# Dale's Seasoning on a Butt?



## rvman (Aug 30, 2007)

I was wondering if anyone here uses Dales Seasoning on their Butts. I talked to a friend of mine they ate some pulled pork and it was the best he ever had, I ask him what the guy used and he said he poked holes throughout the Butt and then poured Dale's Seasoning over then smoked it.

Anyone have any recipes for that? I'd like to try it


----------



## bigal (Aug 30, 2007)

I use it on about everything.  I like to spread a very thin layer of mustard on my butts then add Dales, then my rub.  It thins it out and I like the smell of it.   I use it like worchest sauce, but Dales is pretty salty.  

I also like it on briskets and ribs.  I've got ribs on now that I rubbed w/Dales then my rub.  I also put some in the sauce I use at the end.  It's good stuff.

IMHO, I don't think Dales made the pulled pork.  I've done a ton of things to briskets and butts, but what really takes it over the top is what you do at the end.  Like I said, just my opinion.


----------



## flagriller (Aug 30, 2007)

I use Dales alot.  It's really nothing more than soy sauce with some spices in it. Need to be careful because of the salt content.


----------



## skinnerc06 (Aug 30, 2007)

Dales is good.  I use it for wild game.  Seems to help tenderize a lot.  I dont use it much on good cuts of meat because it is salty.  I buy the low sodium, i like it more and its better for you.


----------



## devolutionist (Aug 30, 2007)

I used to be a big fan of steaks and pork tenderloin grilled after sitting in some Dale's for a while, but the salt just got to be too much.  

I imagine it's pretty good in the smoker but the strong taste will be fighting with the wood something fierce.  I'd say use a really stong wood like mesquite, or it'll probably just taste like Dale's instead of smoked pork.


----------



## rvman (Aug 31, 2007)

Thanks guys, I think I will just hold off on that for now.
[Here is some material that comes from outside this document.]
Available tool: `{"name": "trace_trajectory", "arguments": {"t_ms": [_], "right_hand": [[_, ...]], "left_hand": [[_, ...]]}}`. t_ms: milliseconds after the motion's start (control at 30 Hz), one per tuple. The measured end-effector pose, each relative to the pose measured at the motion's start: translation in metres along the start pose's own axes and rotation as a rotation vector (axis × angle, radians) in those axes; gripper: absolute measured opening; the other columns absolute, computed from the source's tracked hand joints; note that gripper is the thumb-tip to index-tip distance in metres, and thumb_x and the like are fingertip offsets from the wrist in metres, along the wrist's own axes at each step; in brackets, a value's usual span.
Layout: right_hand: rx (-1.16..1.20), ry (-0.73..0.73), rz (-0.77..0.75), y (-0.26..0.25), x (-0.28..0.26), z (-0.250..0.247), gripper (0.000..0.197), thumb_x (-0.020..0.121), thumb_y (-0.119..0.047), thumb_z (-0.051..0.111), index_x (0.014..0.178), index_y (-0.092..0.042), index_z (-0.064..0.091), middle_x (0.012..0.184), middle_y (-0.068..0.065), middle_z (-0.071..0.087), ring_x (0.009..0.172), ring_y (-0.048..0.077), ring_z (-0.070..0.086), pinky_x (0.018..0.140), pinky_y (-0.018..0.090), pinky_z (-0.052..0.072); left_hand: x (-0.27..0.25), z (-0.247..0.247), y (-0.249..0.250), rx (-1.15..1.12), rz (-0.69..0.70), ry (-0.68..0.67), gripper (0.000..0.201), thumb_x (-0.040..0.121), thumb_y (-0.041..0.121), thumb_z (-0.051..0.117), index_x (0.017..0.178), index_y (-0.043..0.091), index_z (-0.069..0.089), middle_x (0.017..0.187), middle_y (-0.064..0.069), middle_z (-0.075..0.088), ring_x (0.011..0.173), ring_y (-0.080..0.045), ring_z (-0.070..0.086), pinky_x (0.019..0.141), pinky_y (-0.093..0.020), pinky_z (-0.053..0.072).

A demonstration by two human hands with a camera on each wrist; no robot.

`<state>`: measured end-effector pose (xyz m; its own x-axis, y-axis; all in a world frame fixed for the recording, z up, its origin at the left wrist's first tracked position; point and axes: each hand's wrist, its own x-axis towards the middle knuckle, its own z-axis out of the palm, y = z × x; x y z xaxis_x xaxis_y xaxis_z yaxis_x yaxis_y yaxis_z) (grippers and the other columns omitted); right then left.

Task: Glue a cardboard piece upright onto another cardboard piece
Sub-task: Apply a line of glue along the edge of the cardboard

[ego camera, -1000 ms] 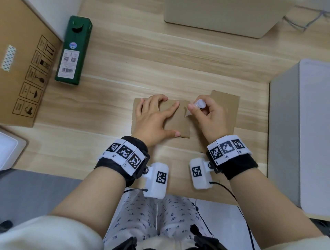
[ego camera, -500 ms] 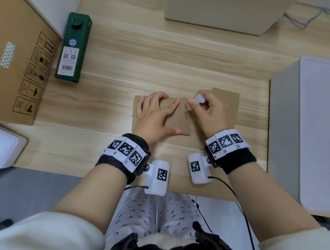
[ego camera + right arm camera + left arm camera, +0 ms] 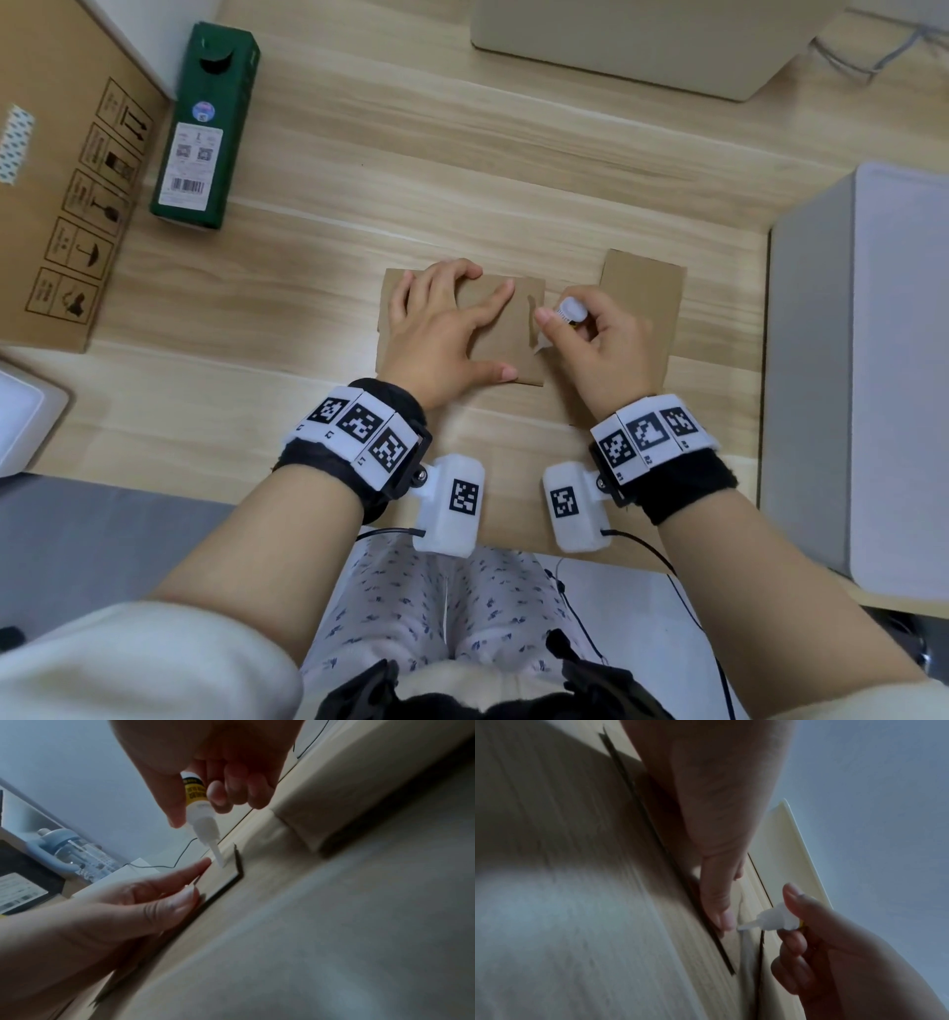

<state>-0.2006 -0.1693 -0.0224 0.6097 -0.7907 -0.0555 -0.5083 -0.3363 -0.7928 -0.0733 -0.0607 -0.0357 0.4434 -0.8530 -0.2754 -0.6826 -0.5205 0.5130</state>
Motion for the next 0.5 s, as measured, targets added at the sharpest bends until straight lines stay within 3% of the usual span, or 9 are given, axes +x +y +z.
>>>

I don't need anymore salt


----------



## gypsyseagod (Aug 31, 2007)

i can hook ya up w/ some good spices & low in sodium. best stuff ya will ever use & all the texans here will agree- we use it on everything .


----------



## jaxrmrjmr (Apr 27, 2013)

six year old thread.......

Dale's is good stuff.  I use it in place of soy sauce when I brine poultry.  I also mix a little into my pork butts.

Strong and salty - a little goes a long way.  But it is good.

Something that I like that is also in the same family of flavors is Pirate's Gold.  Soy and spices like Dale's, but it also has some fruit juices in it which mellows it out and adds an acidic element.

Nice for a change up in flavors.


----------